The strongest criticism against GoI is that the data once sacrosanct seems to be “modified” to suit the government’s political agenda. A government should never be revising the independent data collection and dissemination to suit its motives as all stakeholders including businesses and individuals rely on this data for all planning.

The importance of good data in business can never be over-emphasised. The current controversy on employment data that GoI didn’t publish over six months is a case in point.

Access to the right data is critical for businesses, perhaps not for policymakers and politicians. In the last decade in India and across the world, customers have gained extraordinary power in the buyer-seller relationship. Yet, many strategy-level executives are reluctant to use marketing research to help gain an understanding of that power, because they have not found such research useful in the past. That reluctance must be overcome, because in the new political regime where PR and imagery are everything, it is all the more important for businesses to find proper data that are not churned out by partisan agencies. There is no substitute for collecting important strategic information directly from the marketplace.

A combination of events over the last few years have made it more difficult than ever to compete: As the world became flatter and more businesses viewed their markets as without borders, more competitors were attracted to the more lucrative markets across the world be it USA, Europe or China. Many companies have entered India too as trade barriers broke down and investments have become easier. Many domestic companies found new competitors in previously stable markets, and the retail revolution consolidated the major players into a few giants, moving the power in the supply chain toward the end customer. The implications of this shift reverberated all the way back up the supply chain and even to the B2B arena. On its heels, the Internet made information about product specifications, prices, inventories, suppliers and everything else a buyer needs to know to wield power over sellers readily available. The result is many more “perfect” markets and customers who know more about what they want to buy than most individual suppliers do.

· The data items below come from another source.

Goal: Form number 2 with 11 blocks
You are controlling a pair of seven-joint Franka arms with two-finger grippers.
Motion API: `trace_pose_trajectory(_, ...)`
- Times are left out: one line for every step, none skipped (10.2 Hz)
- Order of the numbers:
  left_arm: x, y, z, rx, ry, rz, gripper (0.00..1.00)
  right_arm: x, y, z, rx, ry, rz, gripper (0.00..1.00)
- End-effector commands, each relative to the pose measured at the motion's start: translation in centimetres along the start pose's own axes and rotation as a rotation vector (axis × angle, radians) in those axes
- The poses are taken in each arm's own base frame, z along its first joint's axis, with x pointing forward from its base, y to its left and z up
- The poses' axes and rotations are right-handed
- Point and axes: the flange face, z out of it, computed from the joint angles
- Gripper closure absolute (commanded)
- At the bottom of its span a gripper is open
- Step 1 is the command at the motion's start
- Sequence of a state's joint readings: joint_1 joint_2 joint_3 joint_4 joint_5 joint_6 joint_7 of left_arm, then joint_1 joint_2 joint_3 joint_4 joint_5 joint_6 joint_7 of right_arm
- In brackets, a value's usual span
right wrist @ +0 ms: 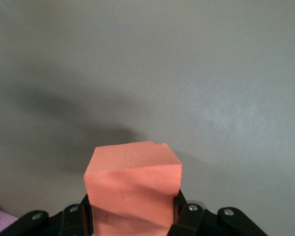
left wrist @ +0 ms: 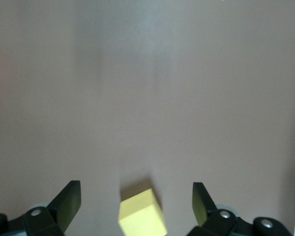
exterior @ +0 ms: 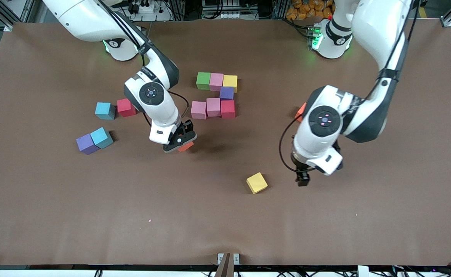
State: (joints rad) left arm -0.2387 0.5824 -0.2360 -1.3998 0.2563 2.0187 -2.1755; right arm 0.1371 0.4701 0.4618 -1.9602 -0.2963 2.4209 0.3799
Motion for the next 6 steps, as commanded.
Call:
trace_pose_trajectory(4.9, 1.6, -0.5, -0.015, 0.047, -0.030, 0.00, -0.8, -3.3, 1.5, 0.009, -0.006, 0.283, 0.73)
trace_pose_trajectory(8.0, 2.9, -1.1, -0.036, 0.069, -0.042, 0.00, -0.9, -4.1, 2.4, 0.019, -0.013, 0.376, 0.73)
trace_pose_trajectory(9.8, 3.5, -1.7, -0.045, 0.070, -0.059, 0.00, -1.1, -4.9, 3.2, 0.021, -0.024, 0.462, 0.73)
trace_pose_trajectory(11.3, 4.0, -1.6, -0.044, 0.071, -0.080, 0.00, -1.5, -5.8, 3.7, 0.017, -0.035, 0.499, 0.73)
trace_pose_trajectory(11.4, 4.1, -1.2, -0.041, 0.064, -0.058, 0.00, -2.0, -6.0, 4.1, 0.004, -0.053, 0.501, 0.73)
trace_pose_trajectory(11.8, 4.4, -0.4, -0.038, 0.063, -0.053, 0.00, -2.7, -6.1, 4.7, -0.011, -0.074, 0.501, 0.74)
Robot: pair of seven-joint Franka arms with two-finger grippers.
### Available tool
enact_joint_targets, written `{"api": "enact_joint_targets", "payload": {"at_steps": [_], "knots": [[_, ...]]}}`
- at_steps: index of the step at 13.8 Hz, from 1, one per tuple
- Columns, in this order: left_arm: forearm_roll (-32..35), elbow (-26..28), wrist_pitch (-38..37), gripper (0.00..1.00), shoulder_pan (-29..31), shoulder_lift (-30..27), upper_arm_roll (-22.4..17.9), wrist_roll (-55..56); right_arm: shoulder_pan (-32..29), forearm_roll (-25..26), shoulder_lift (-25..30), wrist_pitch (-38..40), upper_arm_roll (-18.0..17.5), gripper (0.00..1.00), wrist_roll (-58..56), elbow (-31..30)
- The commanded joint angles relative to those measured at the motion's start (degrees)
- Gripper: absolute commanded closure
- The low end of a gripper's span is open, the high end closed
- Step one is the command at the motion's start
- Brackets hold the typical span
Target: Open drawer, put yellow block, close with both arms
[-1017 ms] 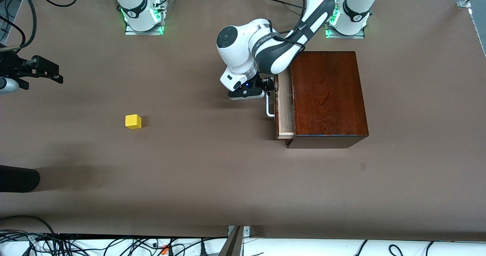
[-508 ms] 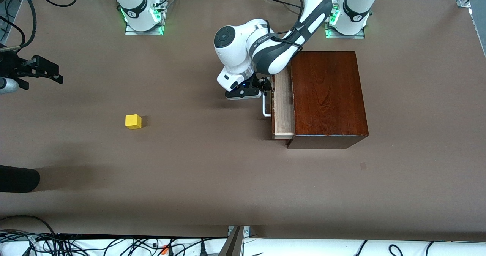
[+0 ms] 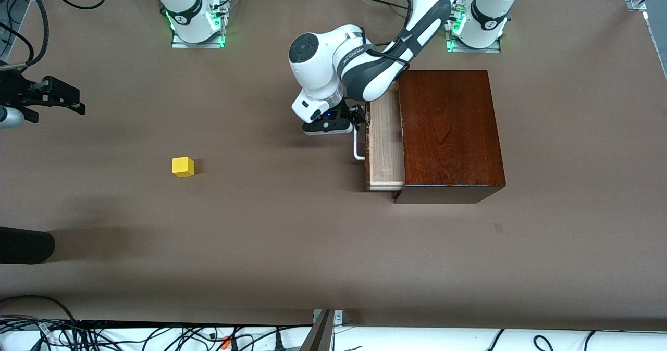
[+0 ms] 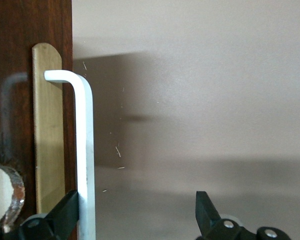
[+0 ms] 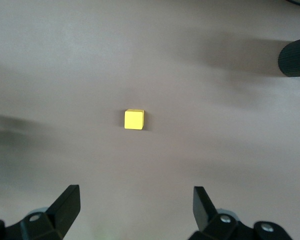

Knowledge is power, as the saying goes, and knowing more about what customers want is the basis of competitive advantage for suppliers in this new marketplace. One would expect, then, that marketing and planning executives would be hungry for more information about what customers are thinking. Unfortunately, many of them have taken marketing research off their action lists because of poor previous experiences, full of impressive statistics and fancy diagrams but sorely lacking in useful information. Having found no better alternative to bad marketing research, many of these executives have chosen to believe that “I know what my customers want.” That’s dangerous, because the information they are working with is probably faulty for several reasons:

· The information is not raw and probably filtered. Rarely do top executives gather a representative quantity of data directly from customers, relying instead on the information provided by their salespeople, marketing managers, and, at best, front-line service delivery people. The problem is that such sources may be filtering the information that reaches the decision maker. Each of those employee groups operates on its own agenda, which may include such matters as sales quotas, job security and incentive compensation. The information employees provide is important to top-level, but it may not include what they need to know about customers.

· The information may be biased. When they do receive information directly from customers, it is too often clouded by confusing messages being sent to the executives. In some cases, customers believe that every communication with a supplier is a part of a larger negotiation process; they would never intentionally let their guard down and admit that the supplier is doing a pretty good job at a reasonable price. Or, on the flip side, many customers don't want to hurt anybody’s feelings. Even as much as most suppliers want customers to complain to them first so that they can fix problems before competitors do, some customers would rather take what they view as the easier path and look elsewhere for something better.

· The information is based only on facts. This doesn't sound like a problem, but it can be disastrous to a seller, because customers don't always make decisions based on facts. For example, an executive may base his decisions on the fact that the number of product defects being shipped from his plant is low, which would be irrelevant information if customers think those products aren’t working quite right. The objective for any company is to benefit from customer purchasing decisions, and executives must remember that those decisions are based on the customers’ perceptions, not the facts as they're being reported by the supplier’s internal accounting or production systems.

Bad inferences are made from good data. For example, customers typically want lower prices. When customers communicate that to suppliers, however, it doesn’t necessarily mean that the only appropriate response is to reduce prices. When customers say they want a lower price, in addition to the negotiation gesture, it usually means that they don’t perceive the value of the offer justifies the price, and there are many ways to respond to that problem. Executives who haven't used good marketing research for a while often have mentally moved from the original data “There is a problem with value perception.” to a bad inference “They won’t be happy until we cut prices.”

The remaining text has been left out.